* _What you need to do_: A word-for-word repetition of all the entries is required.
Material to process section start
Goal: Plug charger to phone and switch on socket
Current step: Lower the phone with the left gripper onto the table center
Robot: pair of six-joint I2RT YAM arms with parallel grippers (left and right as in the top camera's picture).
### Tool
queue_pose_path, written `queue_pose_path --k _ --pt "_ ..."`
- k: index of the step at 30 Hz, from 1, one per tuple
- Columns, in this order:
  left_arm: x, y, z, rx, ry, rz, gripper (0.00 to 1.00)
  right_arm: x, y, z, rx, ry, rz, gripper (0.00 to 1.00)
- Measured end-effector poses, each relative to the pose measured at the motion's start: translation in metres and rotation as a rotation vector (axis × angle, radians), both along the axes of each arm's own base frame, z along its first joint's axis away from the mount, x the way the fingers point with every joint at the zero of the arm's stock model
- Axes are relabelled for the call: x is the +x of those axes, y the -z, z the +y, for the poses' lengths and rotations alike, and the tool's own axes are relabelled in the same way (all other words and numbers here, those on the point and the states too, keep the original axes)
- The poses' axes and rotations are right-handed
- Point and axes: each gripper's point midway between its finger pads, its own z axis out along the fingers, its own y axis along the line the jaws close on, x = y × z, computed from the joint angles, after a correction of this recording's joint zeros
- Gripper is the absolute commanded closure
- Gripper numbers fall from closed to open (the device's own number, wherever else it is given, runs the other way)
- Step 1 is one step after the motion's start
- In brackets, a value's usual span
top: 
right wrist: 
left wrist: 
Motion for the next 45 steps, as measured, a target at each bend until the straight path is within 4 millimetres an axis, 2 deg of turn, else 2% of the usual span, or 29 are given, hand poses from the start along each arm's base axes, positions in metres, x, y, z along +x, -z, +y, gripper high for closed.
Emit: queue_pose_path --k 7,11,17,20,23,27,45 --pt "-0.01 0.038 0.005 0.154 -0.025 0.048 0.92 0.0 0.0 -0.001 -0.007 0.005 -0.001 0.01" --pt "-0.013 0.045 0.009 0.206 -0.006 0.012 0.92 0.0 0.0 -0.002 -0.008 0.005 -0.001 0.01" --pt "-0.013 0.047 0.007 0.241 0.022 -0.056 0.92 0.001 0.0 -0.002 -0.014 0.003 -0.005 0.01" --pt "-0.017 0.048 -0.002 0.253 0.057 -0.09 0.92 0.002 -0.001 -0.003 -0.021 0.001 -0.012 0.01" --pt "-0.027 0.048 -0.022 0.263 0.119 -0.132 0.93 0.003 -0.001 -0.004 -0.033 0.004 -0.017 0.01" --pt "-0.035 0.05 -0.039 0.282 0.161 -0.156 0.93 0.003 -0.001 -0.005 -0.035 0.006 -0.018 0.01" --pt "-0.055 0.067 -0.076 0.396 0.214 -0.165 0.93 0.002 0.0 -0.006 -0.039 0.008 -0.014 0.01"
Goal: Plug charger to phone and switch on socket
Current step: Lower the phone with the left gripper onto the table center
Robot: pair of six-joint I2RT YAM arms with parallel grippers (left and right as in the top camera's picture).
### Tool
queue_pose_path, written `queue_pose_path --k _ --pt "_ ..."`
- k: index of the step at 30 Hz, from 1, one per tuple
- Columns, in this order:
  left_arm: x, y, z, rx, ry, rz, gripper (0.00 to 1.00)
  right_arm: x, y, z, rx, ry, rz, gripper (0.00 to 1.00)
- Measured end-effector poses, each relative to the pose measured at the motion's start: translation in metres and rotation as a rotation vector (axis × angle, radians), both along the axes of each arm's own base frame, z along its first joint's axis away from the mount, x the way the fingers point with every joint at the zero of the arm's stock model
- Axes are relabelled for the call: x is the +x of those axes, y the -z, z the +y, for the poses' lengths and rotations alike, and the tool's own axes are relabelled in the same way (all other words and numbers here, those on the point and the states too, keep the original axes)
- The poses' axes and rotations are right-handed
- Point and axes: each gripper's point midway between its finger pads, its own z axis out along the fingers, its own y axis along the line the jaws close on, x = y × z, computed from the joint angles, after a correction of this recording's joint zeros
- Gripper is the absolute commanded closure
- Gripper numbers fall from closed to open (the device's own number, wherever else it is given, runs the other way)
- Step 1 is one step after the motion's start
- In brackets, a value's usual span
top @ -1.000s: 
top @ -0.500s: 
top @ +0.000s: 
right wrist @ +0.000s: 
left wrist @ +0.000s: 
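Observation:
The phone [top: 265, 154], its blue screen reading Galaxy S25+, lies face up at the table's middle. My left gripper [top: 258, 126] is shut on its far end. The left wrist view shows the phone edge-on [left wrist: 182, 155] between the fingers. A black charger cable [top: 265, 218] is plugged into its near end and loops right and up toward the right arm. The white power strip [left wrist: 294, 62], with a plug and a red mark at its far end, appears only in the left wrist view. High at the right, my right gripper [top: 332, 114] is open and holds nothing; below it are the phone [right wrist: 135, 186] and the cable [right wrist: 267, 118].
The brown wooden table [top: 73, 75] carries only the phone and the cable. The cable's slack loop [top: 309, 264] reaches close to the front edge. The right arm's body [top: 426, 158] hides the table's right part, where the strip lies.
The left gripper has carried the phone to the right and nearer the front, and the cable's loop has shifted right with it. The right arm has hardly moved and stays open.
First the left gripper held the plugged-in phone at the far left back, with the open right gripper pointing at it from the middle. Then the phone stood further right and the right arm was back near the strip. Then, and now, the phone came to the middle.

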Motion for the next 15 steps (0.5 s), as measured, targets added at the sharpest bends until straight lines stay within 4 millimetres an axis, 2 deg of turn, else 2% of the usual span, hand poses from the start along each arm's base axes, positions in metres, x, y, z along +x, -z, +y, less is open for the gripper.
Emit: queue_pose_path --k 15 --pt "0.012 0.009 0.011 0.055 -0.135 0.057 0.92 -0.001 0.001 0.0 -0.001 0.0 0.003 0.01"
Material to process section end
* _Solution_:
Goal: Plug charger to phone and switch on socket
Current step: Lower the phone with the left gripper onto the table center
Robot: pair of six-joint I2RT YAM arms with parallel grippers (left and right as in the top camera's picture).
### Tool
queue_pose_path, written `queue_pose_path --k _ --pt "_ ..."`
- k: index of the step at 30 Hz, from 1, one per tuple
- Columns, in this order:
  left_arm: x, y, z, rx, ry, rz, gripper (0.00 to 1.00)
  right_arm: x, y, z, rx, ry, rz, gripper (0.00 to 1.00)
- Measured end-effector poses, each relative to the pose measured at the motion's start: translation in metres and rotation as a rotation vector (axis × angle, radians), both along the axes of each arm's own base frame, z along its first joint's axis away from the mount, x the way the fingers point with every joint at the zero of the arm's stock model
- Axes are relabelled for the call: x is the +x of those axes, y the -z, z the +y, for the poses' lengths and rotations alike, and the tool's own axes are relabelled in the same way (all other words and numbers here, those on the point and the states too, keep the original axes)
- The poses' axes and rotations are right-handed
- Point and axes: each gripper's point midway between its finger pads, its own z axis out along the fingers, its own y axis along the line the jaws close on, x = y × z, computed from the joint angles, after a correction of this recording's joint zeros
- Gripper is the absolute commanded closure
- Gripper numbers fall from closed to open (the device's own number, wherever else it is given, runs the other way)
- Step 1 is one step after the motion's start
- In brackets, a value's usual span
top: 
right wrist: 
left wrist: 
Motion for the next 45 steps, as measured, a target at each bend until the straight path is within 4 millimetres an axis, 2 deg of turn, else 2% of the usual span, or 29 are given, hand poses from the start along each arm's base axes, positions in metres, x, y, z along +x, -z, +y, gripper high for closed.
Emit: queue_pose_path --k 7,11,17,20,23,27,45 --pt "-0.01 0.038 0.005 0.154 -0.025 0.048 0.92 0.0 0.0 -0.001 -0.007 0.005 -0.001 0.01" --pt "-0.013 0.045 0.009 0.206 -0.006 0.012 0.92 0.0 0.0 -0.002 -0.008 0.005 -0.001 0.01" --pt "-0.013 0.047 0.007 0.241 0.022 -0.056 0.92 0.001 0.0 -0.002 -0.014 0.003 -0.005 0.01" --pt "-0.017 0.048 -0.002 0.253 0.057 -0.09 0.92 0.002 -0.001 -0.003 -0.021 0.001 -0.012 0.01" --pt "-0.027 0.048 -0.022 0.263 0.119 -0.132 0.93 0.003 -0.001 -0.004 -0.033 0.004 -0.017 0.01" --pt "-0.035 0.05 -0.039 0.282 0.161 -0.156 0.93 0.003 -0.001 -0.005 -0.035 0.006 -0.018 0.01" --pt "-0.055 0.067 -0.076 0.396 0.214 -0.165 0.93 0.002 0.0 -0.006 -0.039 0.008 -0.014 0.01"
Goal: Plug charger to phone and switch on socket
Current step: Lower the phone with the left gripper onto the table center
Robot: pair of six-joint I2RT YAM arms with parallel grippers (left and right as in the top camera's picture).
### Tool
queue_pose_path, written `queue_pose_path --k _ --pt "_ ..."`
- k: index of the step at 30 Hz, from 1, one per tuple
- Columns, in this order:
  left_arm: x, y, z, rx, ry, rz, gripper (0.00 to 1.00)
  right_arm: x, y, z, rx, ry, rz, gripper (0.00 to 1.00)
- Measured end-effector poses, each relative to the pose measured at the motion's start: translation in metres and rotation as a rotation vector (axis × angle, radians), both along the axes of each arm's own base frame, z along its first joint's axis away from the mount, x the way the fingers point with every joint at the zero of the arm's stock model
- Axes are relabelled for the call: x is the +x of those axes, y the -z, z the +y, for the poses' lengths and rotations alike, and the tool's own axes are relabelled in the same way (all other words and numbers here, those on the point and the states too, keep the original axes)
- The poses' axes and rotations are right-handed
- Point and axes: each gripper's point midway between its finger pads, its own z axis out along the fingers, its own y axis along the line the jaws close on, x = y × z, computed from the joint angles, after a correction of this recording's joint zeros
- Gripper is the absolute commanded closure
- Gripper numbers fall from closed to open (the device's own number, wherever else it is given, runs the other way)
- Step 1 is one step after the motion's start
- In brackets, a value's usual span
top @ -1.000s: 
top @ -0.500s: 
top @ +0.000s: 
right wrist @ +0.000s: 
left wrist @ +0.000s: 
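Observation:
The phone [top: 265, 154], its blue screen reading Galaxy S25+, lies face up at the table's middle. My left gripper [top: 258, 126] is shut on its far end. The left wrist view shows the phone edge-on [left wrist: 182, 155] between the fingers. A black charger cable [top: 265, 218] is plugged into its near end and loops right and up toward the right arm. The white power strip [left wrist: 294, 62], with a plug and a red mark at its far end, appears only in the left wrist view. High at the right, my right gripper [top: 332, 114] is open and holds nothing; below it are the phone [right wrist: 135, 186] and the cable [right wrist: 267, 118].
The brown wooden table [top: 73, 75] carries only the phone and the cable. The cable's slack loop [top: 309, 264] reaches close to the front edge. The right arm's body [top: 426, 158] hides the table's right part, where the strip lies.
The left gripper has carried the phone to the right and nearer the front, and the cable's loop has shifted right with it. The right arm has hardly moved and stays open.
First the left gripper held the plugged-in phone at the far left back, with the open right gripper pointing at it from the middle. Then the phone stood further right and the right arm was back near the strip. Then, and now, the phone came to the middle.
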
Motion for the next 15 steps (0.5 s), as measured, targets added at the sharpest bends until straight lines stay within 4 millimetres an axis, 2 deg of turn, else 2% of the usual span, hand poses from the start along each arm's base axes, positions in metres, x, y, z along +x, -z, +y, less is open for the gripper.
Emit: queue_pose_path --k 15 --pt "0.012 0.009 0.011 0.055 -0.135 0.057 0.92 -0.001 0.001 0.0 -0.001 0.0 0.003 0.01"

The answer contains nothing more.